2015.06.11, 11.18PM
Position: 33° 19’ N 65° 33’ W
11:18pm. We're back on NYC time since departing Bermuda this morning. After only one full day ashore, we're back to sea again on Blue Heron for the return journey to the USA mainland. The short respite was pretty nice actually - not enough time to get fully acclimated to land life again, so we still have our sea-legs.
Jen left us in Bermuda to be replaced by her friend Alyce, who flew out on Monday and met us on arrival. Both girls went to college together and met Doug & Tasha, Blue's owners, at a sailing class they all took together a few years back in NYC. This is the first offshore sailing passage for both of them as well.

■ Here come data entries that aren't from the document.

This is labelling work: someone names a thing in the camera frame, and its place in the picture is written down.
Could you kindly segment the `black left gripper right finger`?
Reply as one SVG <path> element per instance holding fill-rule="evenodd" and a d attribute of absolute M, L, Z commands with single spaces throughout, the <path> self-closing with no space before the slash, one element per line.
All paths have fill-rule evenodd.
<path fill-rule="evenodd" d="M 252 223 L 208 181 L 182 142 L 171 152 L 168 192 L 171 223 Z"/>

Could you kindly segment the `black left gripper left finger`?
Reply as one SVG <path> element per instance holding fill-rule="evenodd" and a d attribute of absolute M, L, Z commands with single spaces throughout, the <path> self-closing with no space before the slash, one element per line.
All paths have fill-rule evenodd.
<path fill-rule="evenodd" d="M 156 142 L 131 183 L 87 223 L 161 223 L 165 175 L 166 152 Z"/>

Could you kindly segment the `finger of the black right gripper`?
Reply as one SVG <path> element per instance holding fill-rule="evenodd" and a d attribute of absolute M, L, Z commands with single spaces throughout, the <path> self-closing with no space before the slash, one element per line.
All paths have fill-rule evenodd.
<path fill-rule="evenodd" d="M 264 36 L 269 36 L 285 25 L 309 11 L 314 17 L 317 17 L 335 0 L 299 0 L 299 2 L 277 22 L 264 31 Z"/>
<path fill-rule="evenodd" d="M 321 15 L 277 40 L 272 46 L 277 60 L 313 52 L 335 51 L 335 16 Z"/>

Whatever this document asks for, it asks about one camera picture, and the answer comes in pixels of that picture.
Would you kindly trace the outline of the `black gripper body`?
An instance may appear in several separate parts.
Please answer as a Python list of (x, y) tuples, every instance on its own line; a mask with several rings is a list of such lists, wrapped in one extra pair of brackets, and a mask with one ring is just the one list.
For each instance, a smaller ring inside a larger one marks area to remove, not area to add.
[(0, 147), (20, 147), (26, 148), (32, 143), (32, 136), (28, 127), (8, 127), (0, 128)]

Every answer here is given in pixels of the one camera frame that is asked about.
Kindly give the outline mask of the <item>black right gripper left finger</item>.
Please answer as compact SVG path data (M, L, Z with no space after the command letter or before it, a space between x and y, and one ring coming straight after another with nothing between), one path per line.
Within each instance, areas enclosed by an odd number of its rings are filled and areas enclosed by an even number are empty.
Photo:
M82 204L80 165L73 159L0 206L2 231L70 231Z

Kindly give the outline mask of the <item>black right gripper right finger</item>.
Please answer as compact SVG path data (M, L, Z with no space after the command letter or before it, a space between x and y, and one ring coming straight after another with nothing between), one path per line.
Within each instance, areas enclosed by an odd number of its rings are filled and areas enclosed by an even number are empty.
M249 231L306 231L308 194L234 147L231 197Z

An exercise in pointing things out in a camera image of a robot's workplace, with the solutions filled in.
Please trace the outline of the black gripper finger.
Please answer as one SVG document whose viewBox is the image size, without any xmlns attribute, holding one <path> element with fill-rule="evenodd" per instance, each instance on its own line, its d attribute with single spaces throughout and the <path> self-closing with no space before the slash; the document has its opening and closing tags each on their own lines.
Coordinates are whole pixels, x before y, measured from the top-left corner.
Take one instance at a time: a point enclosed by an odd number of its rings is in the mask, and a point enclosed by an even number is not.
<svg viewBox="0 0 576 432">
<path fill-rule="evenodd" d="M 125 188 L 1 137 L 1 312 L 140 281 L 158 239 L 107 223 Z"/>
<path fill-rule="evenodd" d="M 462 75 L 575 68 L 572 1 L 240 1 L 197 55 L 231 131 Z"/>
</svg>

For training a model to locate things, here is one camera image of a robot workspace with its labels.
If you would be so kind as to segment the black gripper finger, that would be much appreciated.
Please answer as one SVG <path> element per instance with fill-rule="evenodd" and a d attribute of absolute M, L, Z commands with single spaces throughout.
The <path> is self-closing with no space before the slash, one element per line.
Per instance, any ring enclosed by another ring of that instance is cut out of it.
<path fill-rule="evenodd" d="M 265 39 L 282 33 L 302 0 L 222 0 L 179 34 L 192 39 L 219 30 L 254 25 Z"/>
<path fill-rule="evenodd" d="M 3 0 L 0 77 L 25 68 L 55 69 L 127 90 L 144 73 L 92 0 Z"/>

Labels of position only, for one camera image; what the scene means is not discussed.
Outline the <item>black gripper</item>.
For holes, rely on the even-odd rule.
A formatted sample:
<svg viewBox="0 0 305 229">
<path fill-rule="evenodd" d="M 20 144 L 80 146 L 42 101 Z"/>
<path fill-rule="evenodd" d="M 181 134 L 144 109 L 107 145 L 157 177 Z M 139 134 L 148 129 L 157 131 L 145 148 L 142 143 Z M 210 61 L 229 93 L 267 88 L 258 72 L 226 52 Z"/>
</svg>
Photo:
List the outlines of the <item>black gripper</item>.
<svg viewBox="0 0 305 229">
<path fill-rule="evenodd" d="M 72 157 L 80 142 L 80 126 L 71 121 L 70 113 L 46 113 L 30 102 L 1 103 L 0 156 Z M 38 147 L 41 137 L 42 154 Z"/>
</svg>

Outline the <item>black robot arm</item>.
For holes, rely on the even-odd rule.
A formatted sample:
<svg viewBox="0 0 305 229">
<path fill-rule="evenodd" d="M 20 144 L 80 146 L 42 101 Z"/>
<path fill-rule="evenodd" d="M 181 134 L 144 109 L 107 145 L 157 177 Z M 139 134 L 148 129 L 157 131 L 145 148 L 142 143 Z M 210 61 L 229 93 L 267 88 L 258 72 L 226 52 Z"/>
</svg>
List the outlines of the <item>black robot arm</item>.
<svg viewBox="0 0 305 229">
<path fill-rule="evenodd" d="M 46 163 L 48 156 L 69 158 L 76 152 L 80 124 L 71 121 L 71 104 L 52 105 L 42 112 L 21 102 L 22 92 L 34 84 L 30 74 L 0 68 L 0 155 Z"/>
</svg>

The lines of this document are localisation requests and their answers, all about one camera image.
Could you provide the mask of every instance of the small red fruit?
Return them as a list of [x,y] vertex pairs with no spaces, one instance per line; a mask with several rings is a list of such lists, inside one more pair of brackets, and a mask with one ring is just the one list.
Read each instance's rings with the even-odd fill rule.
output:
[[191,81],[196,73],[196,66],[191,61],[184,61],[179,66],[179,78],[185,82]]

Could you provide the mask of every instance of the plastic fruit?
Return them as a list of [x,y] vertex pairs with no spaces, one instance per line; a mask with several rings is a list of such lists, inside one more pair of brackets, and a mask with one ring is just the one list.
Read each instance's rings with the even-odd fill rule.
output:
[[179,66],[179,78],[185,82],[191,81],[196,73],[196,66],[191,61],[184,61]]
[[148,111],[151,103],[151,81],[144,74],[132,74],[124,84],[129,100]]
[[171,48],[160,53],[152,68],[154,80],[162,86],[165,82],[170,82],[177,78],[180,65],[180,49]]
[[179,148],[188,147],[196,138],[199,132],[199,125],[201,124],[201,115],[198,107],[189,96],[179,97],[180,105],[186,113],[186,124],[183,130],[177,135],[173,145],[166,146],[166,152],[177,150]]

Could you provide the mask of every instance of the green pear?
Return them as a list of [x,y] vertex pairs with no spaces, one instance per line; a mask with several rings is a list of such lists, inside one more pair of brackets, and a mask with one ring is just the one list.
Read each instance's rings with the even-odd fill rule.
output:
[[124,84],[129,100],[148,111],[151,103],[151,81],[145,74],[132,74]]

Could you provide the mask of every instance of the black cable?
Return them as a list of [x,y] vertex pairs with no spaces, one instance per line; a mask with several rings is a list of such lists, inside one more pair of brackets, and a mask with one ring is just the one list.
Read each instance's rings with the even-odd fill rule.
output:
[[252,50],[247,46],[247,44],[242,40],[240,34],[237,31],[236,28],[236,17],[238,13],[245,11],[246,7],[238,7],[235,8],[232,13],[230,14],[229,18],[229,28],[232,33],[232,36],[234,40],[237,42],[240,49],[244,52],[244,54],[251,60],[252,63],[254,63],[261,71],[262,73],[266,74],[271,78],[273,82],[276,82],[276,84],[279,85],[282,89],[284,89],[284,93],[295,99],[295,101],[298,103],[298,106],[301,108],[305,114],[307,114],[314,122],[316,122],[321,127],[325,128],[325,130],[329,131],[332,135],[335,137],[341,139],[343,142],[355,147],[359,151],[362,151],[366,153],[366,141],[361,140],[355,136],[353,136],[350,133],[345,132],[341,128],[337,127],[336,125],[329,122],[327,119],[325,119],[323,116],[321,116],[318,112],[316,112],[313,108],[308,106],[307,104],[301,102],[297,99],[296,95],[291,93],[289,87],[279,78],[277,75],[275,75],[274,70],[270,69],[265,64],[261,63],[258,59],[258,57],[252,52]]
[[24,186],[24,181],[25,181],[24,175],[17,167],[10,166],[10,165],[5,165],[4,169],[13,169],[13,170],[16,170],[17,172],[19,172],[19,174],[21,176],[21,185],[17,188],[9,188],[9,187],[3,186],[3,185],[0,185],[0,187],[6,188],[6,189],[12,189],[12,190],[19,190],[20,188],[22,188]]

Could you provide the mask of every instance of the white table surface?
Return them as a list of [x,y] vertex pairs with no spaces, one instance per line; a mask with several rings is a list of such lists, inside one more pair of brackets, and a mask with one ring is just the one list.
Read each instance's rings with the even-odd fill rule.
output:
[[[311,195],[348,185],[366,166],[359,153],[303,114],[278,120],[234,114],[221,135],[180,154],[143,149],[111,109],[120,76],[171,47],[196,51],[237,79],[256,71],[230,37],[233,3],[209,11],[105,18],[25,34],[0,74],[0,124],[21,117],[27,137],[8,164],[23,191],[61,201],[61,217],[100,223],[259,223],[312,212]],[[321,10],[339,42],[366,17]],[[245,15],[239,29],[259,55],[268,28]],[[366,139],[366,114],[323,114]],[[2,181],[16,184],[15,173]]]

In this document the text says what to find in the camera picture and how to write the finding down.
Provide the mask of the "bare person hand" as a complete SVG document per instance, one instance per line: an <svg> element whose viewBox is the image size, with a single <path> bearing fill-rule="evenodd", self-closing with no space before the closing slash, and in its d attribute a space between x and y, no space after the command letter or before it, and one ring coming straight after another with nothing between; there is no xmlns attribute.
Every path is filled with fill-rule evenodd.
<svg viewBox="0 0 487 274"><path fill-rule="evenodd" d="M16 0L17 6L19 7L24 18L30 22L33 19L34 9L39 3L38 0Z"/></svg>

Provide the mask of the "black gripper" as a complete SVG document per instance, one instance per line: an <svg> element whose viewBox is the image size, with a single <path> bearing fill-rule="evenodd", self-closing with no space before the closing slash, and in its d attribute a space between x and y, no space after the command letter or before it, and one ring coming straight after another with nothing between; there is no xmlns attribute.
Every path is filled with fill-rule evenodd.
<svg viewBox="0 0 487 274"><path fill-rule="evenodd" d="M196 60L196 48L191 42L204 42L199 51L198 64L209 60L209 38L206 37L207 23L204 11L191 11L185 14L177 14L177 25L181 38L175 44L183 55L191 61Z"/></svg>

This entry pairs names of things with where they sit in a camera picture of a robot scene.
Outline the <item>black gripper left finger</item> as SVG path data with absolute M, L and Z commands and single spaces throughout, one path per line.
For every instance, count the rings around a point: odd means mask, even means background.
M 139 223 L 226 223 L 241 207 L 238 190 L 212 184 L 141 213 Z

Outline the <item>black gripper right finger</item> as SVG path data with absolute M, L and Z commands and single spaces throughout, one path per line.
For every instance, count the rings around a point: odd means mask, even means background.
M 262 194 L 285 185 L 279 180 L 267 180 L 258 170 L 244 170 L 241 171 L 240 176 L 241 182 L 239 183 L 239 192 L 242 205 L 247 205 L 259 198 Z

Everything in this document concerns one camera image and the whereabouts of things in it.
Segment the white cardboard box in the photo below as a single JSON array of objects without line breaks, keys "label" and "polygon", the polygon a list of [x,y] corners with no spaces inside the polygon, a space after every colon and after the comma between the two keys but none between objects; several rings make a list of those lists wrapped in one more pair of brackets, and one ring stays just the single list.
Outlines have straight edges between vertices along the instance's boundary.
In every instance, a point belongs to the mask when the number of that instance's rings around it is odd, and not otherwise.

It's nearly midnight now and it sure feels like it. The moon is on the wane, and just a sliver remains, but it won't rise again until just before dawn, so it's a black night sky filled with stars. There's no point in trying to describe them to someone back ashore. You simply have to see it to believe it. I saw two satellites (or maybe the same one twice) go overhead tonight, a moving star gliding across the night sky. I wonder if it was the International Space Station? Coincidentally, I heard a song for the first time today by the band called 'The Long Winters' titled 'The Commander Thinks Out Loud'. It was written after the Columbia shuttle disaster. The song's an emotional one, but it was good.
There are nearly just as many 'stars' in the ocean itself tonight - the phosphorescence is strong here, perhaps because there is so little other light pollution, really just from our instruments in the cockpit. The sea is flat calm, and we're motor boating. Less than five knots of wind tickle the waves, and just a gentle swell lifts the bow up once in a while. We did manage to sail at 4-5 knots for much of the afternoon immediately after departing Bermuda, messing around with the spinnaker. It's an asymmetrical type, but the wind was far aft, so we experimented by running the tack to the spin pole and using the sail essentially like a symmetrical chute. The wind came around after a bit, so we tacked it down to the bowsprit (another good 'simulation'!) and kept on sailing until dinnertime. Since then we've been a trawler.
With a good long-range forecast and no tropical activity on the horizon (fingers crossed), we're aiming to see how straight we can make our track on this leg. As opposed, of course, to the zig-zag route we took to get to Bermuda! Now we just hope that the wind comes up with the sun tomorrow.